- Records contained in a dataset -
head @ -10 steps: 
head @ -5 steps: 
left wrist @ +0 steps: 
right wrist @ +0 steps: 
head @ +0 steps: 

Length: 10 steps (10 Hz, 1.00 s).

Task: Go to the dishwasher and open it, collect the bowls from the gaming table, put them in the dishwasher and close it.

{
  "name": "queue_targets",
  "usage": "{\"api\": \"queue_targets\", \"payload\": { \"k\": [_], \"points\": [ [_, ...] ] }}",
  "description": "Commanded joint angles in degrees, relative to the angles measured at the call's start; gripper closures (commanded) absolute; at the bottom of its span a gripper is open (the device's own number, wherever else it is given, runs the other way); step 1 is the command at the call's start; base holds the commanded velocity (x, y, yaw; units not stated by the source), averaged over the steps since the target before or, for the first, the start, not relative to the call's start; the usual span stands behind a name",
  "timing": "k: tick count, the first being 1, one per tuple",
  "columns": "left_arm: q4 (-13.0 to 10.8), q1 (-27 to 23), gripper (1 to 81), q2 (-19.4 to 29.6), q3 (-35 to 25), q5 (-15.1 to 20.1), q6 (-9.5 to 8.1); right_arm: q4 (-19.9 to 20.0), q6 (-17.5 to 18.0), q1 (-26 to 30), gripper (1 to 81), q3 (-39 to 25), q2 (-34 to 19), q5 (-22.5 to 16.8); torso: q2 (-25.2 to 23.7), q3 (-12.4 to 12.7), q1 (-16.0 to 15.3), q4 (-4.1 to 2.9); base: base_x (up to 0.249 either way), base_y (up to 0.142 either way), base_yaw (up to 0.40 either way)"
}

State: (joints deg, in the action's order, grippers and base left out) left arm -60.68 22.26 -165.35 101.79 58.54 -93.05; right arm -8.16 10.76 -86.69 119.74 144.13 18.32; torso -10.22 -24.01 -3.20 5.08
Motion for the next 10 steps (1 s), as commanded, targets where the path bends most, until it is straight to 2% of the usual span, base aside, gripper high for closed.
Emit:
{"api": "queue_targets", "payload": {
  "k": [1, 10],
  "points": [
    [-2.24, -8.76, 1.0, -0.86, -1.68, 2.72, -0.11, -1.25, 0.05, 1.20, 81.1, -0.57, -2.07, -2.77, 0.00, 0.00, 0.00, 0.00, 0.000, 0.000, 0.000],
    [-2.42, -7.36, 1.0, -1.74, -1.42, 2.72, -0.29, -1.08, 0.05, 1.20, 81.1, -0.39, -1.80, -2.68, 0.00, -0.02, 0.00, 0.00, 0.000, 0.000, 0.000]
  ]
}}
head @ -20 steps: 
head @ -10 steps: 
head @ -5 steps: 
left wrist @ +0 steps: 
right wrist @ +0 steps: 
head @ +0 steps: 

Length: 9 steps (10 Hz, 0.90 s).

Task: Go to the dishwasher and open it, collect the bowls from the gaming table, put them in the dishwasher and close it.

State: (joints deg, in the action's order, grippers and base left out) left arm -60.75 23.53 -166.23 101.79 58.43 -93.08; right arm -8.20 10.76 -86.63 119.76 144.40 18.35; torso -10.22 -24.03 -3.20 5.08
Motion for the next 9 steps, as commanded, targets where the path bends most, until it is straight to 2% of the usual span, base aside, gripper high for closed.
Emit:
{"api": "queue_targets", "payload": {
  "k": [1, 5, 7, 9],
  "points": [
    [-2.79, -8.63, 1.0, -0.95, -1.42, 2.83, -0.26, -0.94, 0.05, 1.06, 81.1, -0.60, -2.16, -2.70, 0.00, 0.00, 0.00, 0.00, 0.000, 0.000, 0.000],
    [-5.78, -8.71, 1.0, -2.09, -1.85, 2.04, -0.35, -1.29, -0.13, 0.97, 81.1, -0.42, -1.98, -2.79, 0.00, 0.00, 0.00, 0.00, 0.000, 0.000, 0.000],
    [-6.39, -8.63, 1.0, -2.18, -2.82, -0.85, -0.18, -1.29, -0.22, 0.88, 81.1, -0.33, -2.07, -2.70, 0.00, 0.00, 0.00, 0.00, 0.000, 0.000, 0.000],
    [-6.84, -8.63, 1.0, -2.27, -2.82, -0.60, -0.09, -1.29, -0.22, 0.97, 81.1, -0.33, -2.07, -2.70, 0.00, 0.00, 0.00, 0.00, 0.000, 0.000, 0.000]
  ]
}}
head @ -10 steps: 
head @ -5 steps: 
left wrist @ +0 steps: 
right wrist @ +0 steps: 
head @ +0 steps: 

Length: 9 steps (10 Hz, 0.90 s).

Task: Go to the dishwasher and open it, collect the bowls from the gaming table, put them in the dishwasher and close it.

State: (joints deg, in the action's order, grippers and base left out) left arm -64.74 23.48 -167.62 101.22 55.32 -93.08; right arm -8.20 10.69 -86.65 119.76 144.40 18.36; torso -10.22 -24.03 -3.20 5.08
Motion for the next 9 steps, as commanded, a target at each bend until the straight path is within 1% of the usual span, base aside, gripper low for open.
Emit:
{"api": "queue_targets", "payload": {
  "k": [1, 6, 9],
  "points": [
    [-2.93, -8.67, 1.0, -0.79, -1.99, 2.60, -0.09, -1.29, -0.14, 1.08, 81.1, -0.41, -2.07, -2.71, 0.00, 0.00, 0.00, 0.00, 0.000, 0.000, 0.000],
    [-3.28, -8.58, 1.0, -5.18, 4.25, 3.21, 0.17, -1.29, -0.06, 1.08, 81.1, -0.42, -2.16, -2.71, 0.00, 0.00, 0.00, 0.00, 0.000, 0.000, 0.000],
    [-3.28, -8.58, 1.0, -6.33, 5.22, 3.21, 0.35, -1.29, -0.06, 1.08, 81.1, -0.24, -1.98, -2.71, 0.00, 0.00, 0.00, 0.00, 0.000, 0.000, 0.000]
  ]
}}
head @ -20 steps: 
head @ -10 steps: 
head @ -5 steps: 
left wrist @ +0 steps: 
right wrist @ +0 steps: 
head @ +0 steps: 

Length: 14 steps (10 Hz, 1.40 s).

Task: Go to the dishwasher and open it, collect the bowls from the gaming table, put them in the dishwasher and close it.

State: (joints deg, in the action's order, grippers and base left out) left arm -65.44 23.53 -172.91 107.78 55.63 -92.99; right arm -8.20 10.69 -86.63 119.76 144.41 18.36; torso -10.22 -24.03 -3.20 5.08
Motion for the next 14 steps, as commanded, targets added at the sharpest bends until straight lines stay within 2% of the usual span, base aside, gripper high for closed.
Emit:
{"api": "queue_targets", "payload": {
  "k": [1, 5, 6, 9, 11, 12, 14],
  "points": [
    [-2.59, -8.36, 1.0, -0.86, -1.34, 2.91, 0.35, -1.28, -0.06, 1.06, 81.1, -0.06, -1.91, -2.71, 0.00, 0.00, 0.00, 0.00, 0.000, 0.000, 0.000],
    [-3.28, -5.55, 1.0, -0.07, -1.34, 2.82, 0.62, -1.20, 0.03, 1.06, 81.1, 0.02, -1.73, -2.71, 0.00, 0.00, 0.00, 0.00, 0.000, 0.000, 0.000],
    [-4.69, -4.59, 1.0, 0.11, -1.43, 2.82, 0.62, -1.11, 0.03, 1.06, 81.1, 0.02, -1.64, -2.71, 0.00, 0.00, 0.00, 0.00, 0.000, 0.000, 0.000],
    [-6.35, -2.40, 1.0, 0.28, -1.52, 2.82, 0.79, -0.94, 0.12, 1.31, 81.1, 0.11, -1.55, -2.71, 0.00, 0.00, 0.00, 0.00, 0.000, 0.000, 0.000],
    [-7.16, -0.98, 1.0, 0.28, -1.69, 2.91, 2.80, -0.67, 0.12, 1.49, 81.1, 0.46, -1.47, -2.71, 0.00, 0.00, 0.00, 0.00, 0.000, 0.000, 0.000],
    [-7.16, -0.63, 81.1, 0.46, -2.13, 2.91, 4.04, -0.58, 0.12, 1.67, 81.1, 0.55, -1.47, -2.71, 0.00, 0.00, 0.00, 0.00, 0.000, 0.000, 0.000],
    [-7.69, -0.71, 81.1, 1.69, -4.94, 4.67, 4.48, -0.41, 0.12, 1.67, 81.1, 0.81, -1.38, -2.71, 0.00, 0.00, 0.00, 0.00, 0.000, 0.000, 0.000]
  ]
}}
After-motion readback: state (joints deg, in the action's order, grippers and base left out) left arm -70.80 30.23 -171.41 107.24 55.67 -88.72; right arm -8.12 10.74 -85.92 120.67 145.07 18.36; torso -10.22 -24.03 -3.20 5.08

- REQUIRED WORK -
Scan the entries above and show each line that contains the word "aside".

- TASK SOLUTION -
Motion for the next 10 steps (1 s), as commanded, targets where the path bends most, until it is straight to 2% of the usual span, base aside, gripper high for closed.
Motion for the next 9 steps, as commanded, targets where the path bends most, until it is straight to 2% of the usual span, base aside, gripper high for closed.
Motion for the next 9 steps, as commanded, a target at each bend until the straight path is within 1% of the usual span, base aside, gripper low for open.
Motion for the next 14 steps, as commanded, targets added at the sharpest bends until straight lines stay within 2% of the usual span, base aside, gripper high for closed.

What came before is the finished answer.